HUMILITY — Leave the ego behind. When I don’t get the award (or with some shows don’t even get in) I try to remember it isn’t actually a reflection of the value of my work. There are a LOT of great artists out there! The more I know and love, the easier it is to be happy when their work gets accepted or they win awards and I don’t.
STORY — What is your painting communicating? Think in terms of what is essential for that purpose — leave everything else out.
VALUE — Using the full range from dark to light usually makes your painting stand out better from a distance. Use darkest darks and lightest lights to lead the viewer’s eye where you want it to go.
PIZZAZ — You’ll be competing against 199 other paintings in this show. Consider the WOW factor… what will get a juror’s attention? Use a unique perspective.
DESIGN — Color can get attention — using creative instead of local (accurate) color or complimentary colors (opposites on the color wheel). Placing your subject to give you a variety of shape sizes usually works in your favor.

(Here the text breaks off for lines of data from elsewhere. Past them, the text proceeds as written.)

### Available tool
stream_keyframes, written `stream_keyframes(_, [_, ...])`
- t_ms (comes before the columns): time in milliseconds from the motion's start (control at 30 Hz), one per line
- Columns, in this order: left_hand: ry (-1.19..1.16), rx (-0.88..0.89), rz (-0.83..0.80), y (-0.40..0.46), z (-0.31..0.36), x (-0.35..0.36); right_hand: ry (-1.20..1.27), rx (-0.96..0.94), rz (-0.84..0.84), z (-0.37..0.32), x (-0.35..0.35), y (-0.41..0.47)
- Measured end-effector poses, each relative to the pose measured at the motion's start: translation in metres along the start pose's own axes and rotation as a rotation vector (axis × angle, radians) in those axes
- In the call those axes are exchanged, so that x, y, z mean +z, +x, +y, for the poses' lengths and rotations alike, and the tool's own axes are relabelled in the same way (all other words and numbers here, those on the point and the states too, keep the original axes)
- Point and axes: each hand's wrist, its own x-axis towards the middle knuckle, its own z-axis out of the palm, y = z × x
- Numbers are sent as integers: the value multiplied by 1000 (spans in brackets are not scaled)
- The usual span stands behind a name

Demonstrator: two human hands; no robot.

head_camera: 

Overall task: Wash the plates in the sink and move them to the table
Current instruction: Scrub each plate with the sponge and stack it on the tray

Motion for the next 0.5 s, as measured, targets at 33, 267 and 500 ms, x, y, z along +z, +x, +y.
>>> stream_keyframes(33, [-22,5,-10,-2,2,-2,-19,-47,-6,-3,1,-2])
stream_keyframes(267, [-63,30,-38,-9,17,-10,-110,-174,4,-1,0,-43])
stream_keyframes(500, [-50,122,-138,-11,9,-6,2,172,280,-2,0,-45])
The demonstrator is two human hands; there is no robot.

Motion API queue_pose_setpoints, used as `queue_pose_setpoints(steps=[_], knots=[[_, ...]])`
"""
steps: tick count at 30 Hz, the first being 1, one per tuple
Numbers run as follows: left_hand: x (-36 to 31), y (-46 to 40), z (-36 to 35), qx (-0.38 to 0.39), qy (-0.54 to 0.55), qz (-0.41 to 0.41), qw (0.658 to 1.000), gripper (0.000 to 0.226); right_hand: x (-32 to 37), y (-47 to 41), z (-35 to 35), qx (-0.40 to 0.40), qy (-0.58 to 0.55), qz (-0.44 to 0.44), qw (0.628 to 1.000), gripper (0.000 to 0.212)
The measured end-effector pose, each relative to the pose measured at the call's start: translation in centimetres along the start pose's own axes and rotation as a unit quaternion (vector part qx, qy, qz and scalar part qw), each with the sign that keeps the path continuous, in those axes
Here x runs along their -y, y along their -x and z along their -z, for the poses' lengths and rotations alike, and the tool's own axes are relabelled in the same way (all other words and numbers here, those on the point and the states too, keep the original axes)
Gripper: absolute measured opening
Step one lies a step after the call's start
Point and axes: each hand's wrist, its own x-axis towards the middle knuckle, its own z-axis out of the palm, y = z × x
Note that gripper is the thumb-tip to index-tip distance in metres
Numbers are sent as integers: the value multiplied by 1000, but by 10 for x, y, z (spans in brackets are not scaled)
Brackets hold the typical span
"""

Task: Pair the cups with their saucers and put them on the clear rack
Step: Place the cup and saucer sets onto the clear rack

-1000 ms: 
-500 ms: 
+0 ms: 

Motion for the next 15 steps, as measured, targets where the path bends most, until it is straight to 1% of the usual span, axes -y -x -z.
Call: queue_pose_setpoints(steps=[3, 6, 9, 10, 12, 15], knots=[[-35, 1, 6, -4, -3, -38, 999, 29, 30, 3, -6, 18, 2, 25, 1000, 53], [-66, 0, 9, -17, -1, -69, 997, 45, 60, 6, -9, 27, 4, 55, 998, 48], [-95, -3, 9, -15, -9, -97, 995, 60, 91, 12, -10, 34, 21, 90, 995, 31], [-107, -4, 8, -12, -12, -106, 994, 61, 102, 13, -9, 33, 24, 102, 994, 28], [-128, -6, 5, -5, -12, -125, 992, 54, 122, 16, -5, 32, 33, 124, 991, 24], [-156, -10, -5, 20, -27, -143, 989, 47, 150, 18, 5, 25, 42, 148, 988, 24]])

SURPRISE — Give your viewer a payoff for moving in for a closer look. It might be texture or anything not visible from the distance. When everything is not immediately apparent it causes the viewer to spend more time with your painting.
VARIETY — As a juror, I like to consider what makes a well rounded show. Actually, work that tends to be more like mine tends to get more scrutiny than work that I feel I couldn’t do. It’s easier to spot perceived flaws.
SERENDIPITY — Even I have no clue what is going to speak to me at the moment I jury. But if I already know and love your work and it’s recognizable, the reality is that it will have to be clearly superior to take an award. Don’t think that’s not possible! But if your painting doesn’t place, that may be the reason.